> **TASK INSTRUCTIONS**:
Search the records below for "folded" and copy every line it turns up in.

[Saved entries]
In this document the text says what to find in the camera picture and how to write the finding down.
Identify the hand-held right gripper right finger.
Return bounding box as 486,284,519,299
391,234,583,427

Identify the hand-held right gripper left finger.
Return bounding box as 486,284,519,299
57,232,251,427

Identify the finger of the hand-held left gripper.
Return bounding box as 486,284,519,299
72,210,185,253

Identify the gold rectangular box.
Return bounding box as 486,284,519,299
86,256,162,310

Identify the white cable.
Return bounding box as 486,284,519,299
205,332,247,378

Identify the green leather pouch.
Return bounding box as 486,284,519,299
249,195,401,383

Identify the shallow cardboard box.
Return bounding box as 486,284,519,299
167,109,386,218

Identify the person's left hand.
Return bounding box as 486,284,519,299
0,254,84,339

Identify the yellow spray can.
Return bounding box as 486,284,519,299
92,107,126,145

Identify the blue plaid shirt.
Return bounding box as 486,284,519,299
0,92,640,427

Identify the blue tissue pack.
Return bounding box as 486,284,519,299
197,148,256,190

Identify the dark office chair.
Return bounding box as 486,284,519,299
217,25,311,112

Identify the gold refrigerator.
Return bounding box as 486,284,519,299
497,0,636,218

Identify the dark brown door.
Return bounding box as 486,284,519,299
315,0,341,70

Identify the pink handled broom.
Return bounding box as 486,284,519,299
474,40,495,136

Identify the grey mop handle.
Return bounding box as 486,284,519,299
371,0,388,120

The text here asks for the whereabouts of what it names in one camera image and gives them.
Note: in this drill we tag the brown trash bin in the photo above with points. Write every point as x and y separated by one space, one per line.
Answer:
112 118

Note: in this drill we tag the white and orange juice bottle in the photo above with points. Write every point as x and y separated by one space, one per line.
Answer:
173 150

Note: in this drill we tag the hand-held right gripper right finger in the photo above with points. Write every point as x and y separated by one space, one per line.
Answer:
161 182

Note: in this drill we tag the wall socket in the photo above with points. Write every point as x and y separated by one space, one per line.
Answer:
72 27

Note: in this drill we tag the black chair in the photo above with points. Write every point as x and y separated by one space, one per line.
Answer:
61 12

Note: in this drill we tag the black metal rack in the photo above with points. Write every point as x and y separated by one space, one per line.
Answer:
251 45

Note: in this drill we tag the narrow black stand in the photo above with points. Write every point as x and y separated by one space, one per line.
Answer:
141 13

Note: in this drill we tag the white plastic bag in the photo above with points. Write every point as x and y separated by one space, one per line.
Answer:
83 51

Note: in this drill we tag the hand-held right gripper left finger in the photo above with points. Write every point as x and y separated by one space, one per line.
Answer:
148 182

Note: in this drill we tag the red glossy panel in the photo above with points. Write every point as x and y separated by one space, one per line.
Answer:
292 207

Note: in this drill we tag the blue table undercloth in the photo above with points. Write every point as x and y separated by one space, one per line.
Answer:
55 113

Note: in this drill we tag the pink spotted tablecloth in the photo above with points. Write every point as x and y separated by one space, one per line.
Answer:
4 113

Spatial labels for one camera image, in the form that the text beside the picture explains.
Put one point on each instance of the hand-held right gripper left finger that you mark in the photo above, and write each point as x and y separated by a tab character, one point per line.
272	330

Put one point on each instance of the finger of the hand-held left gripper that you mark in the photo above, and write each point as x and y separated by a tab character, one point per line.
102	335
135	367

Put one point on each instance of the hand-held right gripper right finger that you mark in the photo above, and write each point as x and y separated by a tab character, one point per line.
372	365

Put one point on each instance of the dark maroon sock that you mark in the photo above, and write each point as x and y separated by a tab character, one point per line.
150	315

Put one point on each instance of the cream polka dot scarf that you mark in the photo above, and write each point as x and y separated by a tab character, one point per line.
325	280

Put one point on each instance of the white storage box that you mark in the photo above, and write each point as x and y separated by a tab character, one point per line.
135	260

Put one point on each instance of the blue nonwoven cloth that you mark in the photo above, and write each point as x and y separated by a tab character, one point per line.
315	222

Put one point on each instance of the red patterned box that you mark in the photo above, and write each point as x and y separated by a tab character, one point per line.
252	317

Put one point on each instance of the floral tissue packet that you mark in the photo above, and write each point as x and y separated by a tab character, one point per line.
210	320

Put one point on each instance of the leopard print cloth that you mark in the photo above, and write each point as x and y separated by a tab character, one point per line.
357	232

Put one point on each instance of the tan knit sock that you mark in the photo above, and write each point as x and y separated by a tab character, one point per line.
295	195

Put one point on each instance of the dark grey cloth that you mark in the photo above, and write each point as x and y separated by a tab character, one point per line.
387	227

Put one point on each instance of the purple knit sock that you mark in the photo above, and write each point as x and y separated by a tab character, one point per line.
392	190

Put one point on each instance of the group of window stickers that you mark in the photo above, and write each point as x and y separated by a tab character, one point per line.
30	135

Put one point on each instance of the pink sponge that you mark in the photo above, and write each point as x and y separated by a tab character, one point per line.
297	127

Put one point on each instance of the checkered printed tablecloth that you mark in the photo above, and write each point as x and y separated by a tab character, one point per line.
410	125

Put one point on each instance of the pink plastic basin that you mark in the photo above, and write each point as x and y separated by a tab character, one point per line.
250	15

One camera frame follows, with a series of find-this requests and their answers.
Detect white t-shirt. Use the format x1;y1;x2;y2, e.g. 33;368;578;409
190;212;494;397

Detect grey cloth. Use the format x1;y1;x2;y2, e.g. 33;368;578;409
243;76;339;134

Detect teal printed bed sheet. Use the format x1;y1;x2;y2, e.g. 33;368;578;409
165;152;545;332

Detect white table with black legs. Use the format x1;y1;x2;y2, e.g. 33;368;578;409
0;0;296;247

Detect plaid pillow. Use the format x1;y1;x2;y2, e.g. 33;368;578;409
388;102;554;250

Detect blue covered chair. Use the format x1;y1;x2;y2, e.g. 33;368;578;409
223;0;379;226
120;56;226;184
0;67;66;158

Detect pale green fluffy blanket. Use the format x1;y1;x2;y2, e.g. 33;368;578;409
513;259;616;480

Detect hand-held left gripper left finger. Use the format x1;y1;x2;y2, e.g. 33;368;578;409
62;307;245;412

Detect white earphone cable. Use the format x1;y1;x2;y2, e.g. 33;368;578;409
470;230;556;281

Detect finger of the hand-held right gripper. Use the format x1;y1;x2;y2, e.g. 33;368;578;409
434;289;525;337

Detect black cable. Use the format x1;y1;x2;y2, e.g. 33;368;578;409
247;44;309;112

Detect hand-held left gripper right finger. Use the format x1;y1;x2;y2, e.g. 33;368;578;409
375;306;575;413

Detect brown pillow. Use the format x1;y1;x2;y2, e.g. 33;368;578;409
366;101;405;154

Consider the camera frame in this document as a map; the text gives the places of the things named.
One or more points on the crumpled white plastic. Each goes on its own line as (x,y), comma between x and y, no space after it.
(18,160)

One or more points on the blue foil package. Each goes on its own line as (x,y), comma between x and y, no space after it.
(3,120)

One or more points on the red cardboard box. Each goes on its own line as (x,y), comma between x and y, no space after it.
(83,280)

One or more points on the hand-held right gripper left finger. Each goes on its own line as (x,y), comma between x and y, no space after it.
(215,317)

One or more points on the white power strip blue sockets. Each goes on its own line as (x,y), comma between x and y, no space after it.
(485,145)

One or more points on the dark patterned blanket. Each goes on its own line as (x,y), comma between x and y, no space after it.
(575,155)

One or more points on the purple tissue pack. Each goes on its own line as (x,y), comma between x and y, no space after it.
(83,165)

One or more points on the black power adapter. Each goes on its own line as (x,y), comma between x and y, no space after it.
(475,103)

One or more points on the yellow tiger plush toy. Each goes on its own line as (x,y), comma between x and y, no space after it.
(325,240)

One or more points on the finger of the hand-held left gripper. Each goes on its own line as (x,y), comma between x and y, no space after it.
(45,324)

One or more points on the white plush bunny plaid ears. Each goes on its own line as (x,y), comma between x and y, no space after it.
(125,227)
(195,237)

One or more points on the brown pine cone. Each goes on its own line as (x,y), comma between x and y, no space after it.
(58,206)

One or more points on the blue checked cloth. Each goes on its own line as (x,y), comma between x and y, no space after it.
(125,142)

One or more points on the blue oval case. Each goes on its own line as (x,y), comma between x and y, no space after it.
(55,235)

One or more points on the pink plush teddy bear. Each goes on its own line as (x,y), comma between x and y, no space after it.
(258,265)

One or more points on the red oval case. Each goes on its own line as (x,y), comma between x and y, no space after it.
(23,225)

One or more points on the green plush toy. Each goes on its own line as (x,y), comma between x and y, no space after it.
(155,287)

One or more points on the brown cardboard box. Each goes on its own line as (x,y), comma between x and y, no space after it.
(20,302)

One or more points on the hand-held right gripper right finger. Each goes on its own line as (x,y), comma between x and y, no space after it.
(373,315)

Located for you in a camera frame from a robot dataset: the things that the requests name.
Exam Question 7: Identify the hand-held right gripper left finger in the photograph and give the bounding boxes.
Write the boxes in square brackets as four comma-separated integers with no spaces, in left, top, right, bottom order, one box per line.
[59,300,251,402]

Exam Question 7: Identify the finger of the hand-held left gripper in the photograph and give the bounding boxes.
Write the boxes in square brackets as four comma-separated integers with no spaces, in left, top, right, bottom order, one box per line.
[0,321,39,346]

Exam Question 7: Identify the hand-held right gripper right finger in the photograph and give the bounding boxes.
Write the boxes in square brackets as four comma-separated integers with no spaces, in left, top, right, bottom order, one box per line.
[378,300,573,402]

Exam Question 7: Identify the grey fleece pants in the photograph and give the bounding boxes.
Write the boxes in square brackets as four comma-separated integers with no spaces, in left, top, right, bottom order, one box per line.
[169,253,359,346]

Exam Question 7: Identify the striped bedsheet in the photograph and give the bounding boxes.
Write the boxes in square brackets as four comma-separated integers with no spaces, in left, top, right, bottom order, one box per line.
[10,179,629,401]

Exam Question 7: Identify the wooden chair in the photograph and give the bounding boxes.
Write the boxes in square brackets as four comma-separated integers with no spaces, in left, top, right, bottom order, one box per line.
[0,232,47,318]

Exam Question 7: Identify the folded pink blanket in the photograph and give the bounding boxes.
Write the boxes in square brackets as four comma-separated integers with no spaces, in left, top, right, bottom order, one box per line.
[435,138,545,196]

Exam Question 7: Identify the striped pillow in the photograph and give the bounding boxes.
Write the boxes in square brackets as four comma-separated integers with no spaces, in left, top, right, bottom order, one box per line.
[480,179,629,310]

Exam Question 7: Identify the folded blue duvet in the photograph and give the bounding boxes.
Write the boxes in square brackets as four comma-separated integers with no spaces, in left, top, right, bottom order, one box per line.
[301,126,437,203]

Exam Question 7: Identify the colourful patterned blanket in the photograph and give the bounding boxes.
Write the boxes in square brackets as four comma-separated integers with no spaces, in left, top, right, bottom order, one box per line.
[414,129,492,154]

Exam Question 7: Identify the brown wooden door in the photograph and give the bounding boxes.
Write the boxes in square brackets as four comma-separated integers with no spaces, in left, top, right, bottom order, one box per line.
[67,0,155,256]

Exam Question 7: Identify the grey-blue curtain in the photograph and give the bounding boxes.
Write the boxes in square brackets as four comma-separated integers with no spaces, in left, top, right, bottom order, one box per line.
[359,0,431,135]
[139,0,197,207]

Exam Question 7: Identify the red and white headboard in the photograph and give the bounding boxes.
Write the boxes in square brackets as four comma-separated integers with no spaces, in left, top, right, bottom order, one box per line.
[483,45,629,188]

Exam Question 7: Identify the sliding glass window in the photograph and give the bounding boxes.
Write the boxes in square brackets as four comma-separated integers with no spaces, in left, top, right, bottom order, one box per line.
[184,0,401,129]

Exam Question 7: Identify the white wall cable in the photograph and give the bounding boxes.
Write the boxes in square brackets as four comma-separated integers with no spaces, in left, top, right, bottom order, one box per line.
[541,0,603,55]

> **WRITTEN SOLUTION**:
Exam Question 7: Identify the folded pink blanket in the photograph and give the bounding boxes.
Exam Question 7: Identify the folded blue duvet in the photograph and give the bounding boxes.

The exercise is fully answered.